Upon re-reading Anne Koedt's 'The Myth of the Vaginal Orgasm', and Jane Gerhard's revisiting of it, I began to consider the sexual presentation of women in relation to male desire. Koedt claims in her essay that men perpetuate the myth of a vaginal as opposed to clitoral orgasm as it satisfies a model of male desire, with the vagina the best physical stimulant for male penetration. She continues to discuss ideas of 'The Invisible Woman' and 'The Penis as Epitome of Masculinity', and the phallocentric nature of desire and its impact upon social function; 'sexually, a woman was not seen as an individual wanting to share equally in the sexual act, any more than she was seen as a person with independent desires when she did anything else in society'. As the embodied "other", the women can "be" the phallus to the extent that she is the object of male desire, and as such can enter into the symbolic order.

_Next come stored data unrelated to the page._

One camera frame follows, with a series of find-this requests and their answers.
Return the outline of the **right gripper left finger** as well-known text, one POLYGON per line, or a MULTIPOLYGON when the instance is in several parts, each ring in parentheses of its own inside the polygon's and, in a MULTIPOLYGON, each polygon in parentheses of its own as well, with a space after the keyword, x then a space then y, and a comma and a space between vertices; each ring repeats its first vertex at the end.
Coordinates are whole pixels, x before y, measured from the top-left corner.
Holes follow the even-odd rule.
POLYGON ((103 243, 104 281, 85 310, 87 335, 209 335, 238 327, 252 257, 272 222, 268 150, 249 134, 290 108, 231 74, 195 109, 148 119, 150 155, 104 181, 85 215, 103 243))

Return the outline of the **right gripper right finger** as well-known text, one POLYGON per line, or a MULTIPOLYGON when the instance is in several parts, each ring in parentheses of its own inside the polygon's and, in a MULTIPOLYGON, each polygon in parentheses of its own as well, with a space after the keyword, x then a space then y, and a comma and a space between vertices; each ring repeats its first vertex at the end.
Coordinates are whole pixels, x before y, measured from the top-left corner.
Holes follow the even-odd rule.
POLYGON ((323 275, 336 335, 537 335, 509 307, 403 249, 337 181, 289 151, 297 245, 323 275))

Considering these prevalent themes throughout my practice, I complated the notion of creating a series of works in which language suggested an ungendered speaker, and as such an uneasy spectator position. While the work above shows a continuation into my re-contextualisation of female personal adverts, I felt that the pieces below, appropriating anecdotal text from Cindy Meston and David Buss' psychological study 'Why Women Have Sex' explored a far more varied approach to female sexuality, whilst still remaining ambiguous in its authors sex and sexuality.

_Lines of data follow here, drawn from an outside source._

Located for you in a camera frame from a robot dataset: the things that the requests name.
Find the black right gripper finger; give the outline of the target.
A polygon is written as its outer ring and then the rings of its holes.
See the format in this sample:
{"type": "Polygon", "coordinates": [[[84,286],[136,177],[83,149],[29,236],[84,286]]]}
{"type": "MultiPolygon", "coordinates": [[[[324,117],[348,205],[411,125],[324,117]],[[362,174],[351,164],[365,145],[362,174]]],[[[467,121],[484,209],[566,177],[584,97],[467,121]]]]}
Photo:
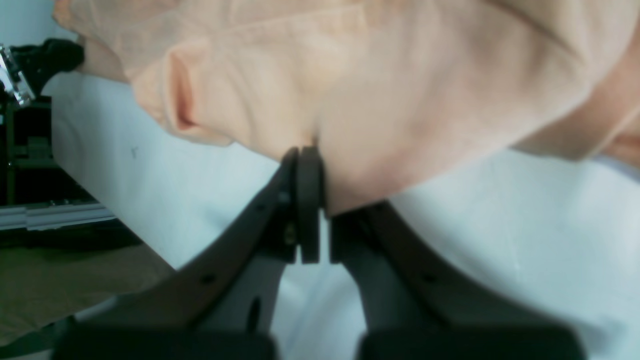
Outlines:
{"type": "Polygon", "coordinates": [[[464,275],[389,202],[330,221],[330,258],[356,283],[359,360],[583,360],[573,330],[464,275]]]}
{"type": "Polygon", "coordinates": [[[285,268],[320,261],[323,165],[292,148],[249,205],[171,278],[68,332],[55,360],[278,360],[285,268]]]}

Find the image-left right gripper black finger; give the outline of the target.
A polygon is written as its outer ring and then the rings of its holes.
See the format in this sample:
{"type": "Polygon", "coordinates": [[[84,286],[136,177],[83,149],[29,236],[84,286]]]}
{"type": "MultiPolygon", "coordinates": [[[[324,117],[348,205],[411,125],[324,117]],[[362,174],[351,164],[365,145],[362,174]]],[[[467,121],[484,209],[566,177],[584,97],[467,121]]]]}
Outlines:
{"type": "Polygon", "coordinates": [[[85,61],[84,48],[68,39],[49,38],[41,45],[10,47],[10,76],[19,81],[23,77],[34,95],[41,95],[55,75],[71,72],[85,61]]]}

'The Thing Called Love' (2012) felt on glass


'What Turns Women On' (2012) felt on paper, and block print experimentations below





'The Thrill of Conquest' (2012) appropriated textiles on paper, thread and appropriated beads

Here, we are unsure as to who the speaker is directing their words to, or if in fact this is how we are intended to think of the author, however I felt the feminine visuals, particularly use of traditionally "female" media such as pink fabric and beads, on their own suggested a strong sense of female voice, and perhaps it is through connecting these to other contrasting elements that this blur of layered identities and lack of pictorial representation that I wish to develop to explore female sexuality and sexual identity will become far more grabbing. As presented by Lacan, the sexed individual is constituted by a world of language, and in regards of sexuality 'there is no insistent sexual desire which pre-exists the entry into the structures of language and culture'. I believe that these initial explorations into sexuality and desire open new areas of thought concerning previously considered ideas surrounding Freudian and Lacanian positions upon desire and feelings of absence or lack - as Naomi Wolf remarks 'what little girls learn is not the desire for the other, but the desire to be desired'.